Completa 20 anos de lançamento em 2021 um dos títulos mais importantes do cinema latino-americano neste século: E Sua Mãe Também, filme do cineasta mexicano Alfonso Cuarón, escrito em parceria com seu irmão, Carlos Cuarón. Assim como Roma (2018), que deu ao realizador seu segundo Oscar de melhor direção (o primeiro foi por Gravidade), o longa-metragem tem forte conteúdo autobiográfico, ao mesmo tempo em que lança um olhar bastante cirúrgico sobre as relações entre classes no México contemporâneo.
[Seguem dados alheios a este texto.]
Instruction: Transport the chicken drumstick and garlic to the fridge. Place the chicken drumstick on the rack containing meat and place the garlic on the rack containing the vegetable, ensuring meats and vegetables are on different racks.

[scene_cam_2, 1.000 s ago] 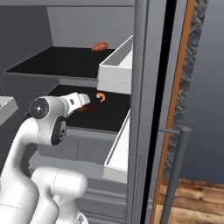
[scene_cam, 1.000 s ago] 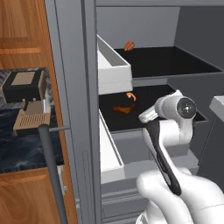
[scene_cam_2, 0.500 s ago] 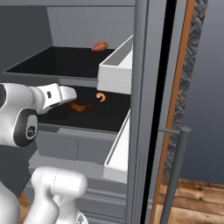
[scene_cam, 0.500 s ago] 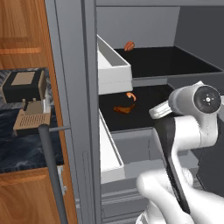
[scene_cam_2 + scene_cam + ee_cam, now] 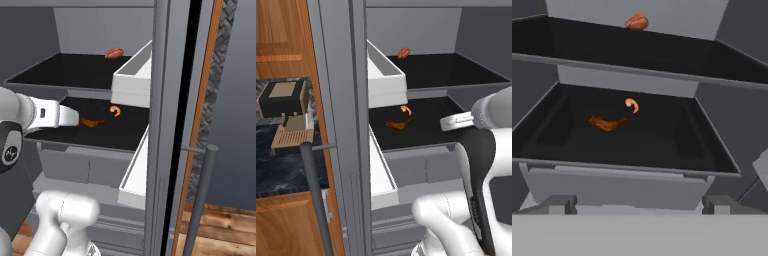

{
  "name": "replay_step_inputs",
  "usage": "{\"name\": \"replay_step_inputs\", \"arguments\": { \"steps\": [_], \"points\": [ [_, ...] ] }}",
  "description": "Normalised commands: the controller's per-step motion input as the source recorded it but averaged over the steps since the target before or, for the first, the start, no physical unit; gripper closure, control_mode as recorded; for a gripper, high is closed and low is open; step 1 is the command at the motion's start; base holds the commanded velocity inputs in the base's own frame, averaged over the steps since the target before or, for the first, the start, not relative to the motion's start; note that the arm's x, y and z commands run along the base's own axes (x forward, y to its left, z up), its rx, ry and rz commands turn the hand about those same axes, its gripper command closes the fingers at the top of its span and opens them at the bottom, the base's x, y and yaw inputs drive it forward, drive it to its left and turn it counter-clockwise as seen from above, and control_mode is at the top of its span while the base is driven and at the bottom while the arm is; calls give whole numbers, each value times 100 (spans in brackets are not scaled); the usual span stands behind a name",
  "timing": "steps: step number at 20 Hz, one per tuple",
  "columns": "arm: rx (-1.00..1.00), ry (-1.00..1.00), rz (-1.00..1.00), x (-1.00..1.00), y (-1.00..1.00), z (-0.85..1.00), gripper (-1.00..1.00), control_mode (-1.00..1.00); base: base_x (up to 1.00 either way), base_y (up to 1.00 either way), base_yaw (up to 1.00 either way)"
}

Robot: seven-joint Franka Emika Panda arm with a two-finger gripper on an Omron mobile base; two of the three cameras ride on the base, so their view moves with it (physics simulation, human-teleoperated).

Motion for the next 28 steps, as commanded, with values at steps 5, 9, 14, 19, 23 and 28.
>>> {"name": "replay_step_inputs", "arguments": {
  "steps": [5,9,14,19,23,28],
  "points": [
    [15,0,-6,-20,0,9,-100,-100,0,0,0],
    [0,0,2,-10,0,13,-100,-100,0,0,0],
    [0,-10,3,-30,1,7,-100,-100,0,0,0],
    [0,-7,1,-35,2,4,-100,100,-60,0,2],
    [0,0,0,0,0,0,-100,100,-100,0,0],
    [0,0,0,0,0,0,-100,100,-100,0,0]
  ]
}}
E Sua Mãe Também tem como foco principal a complexa relação entre dois amigos, Julio (Gael García Bernal, de Diários de Motocicleta), um rapaz da classe média com uma irmã militante de esquerda, e Tanoch (Diego Luna, de Um Dia de Chuva em Nova York), filho de um grande empresário.
O confronto entre os dois mundos representados pelos protagonistas possibilita um retrato nervoso, intenso e bastante crítico de um sociedade que, como a brasileira, é muito estratificada, permeada por preconceitos e códigos que perpetuam estruturas que datam dos tempos coloniais. Embora Julio e Tanoch sejam aparentemente próximos, íntimos até, abismos os separam.
Em uma das sequências mais emblemáticas, e incômodas do filme, Tanoch, ao visitar o apartamento de Julio, vai ao banheiro e, sem o amigo vê-lo, evita a todo custo tocar o quer que seja, como se estivesse em território contaminado. Cuarón nos expõe a face mais horrível do classismo (e do racismo), como também o faria mais tarde em Roma.
Cuarón nos expõe a face mais horrível do classismo (e do racismo), como também o faria mais tarde em Roma.
O roteiro de E Sua Mãe Também, premiado no Festival de Veneza, se coloca, literalmente, em movimento quando entra em cena Luisa (vivida pela atriz espanhola Maribel Verdú, de Belle Époque), prima rica e cosmopolita de Tanoch que seduz os dois rapazes e os convida a fazer uma viagem de carro pelo país em direção à costa do Pacífico. Para ela, que sofre de uma doença grave, a jornada tem razões existenciais e, para os garotos, funcionará como um ritual de iniciação.
Ao saírem da Cidade do México, eles são confrontados pelos profundos contrastes sociais, econômicos e culturais do país, abismos que carregam dentro de si sem se darem conta. Nada será como antes após esse rito de passagem, que tem para o cinema contemporâneo a relevância, como retrato geracional, de filmes como o americano Juventude Transviada (1955), de Nicholas Ray, ou os filmes da saga de Antoine Doinel, de François Truffaut.